━━━ INFORMATION SHOWN
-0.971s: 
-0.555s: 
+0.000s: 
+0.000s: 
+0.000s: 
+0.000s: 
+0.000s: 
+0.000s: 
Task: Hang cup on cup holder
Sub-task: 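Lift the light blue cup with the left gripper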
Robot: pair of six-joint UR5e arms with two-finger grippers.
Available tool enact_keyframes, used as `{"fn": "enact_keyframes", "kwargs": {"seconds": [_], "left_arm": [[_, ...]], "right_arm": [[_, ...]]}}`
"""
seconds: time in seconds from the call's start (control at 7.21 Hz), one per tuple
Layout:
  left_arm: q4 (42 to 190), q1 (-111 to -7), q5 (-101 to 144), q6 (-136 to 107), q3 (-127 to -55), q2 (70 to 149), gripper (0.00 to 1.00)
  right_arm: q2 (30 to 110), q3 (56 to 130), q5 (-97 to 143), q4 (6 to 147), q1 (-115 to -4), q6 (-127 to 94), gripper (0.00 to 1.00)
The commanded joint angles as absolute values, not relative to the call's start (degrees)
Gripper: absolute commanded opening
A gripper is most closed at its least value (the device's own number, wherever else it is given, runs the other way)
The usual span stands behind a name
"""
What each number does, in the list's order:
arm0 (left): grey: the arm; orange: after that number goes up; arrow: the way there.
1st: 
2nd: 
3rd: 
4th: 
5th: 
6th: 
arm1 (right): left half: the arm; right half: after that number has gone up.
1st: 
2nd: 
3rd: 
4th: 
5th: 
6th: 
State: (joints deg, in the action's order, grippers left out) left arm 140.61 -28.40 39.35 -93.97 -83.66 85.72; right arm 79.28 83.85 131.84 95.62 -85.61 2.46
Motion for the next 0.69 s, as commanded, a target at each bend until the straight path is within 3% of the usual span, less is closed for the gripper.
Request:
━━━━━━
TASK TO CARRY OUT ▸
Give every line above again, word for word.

ANSWER BOX ▸
-0.971s: 
-0.555s: 
+0.000s: 
+0.000s: 
+0.000s: 
+0.000s: 
+0.000s: 
+0.000s: 
Task: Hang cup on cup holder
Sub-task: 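Lift the light blue cup with the left gripper
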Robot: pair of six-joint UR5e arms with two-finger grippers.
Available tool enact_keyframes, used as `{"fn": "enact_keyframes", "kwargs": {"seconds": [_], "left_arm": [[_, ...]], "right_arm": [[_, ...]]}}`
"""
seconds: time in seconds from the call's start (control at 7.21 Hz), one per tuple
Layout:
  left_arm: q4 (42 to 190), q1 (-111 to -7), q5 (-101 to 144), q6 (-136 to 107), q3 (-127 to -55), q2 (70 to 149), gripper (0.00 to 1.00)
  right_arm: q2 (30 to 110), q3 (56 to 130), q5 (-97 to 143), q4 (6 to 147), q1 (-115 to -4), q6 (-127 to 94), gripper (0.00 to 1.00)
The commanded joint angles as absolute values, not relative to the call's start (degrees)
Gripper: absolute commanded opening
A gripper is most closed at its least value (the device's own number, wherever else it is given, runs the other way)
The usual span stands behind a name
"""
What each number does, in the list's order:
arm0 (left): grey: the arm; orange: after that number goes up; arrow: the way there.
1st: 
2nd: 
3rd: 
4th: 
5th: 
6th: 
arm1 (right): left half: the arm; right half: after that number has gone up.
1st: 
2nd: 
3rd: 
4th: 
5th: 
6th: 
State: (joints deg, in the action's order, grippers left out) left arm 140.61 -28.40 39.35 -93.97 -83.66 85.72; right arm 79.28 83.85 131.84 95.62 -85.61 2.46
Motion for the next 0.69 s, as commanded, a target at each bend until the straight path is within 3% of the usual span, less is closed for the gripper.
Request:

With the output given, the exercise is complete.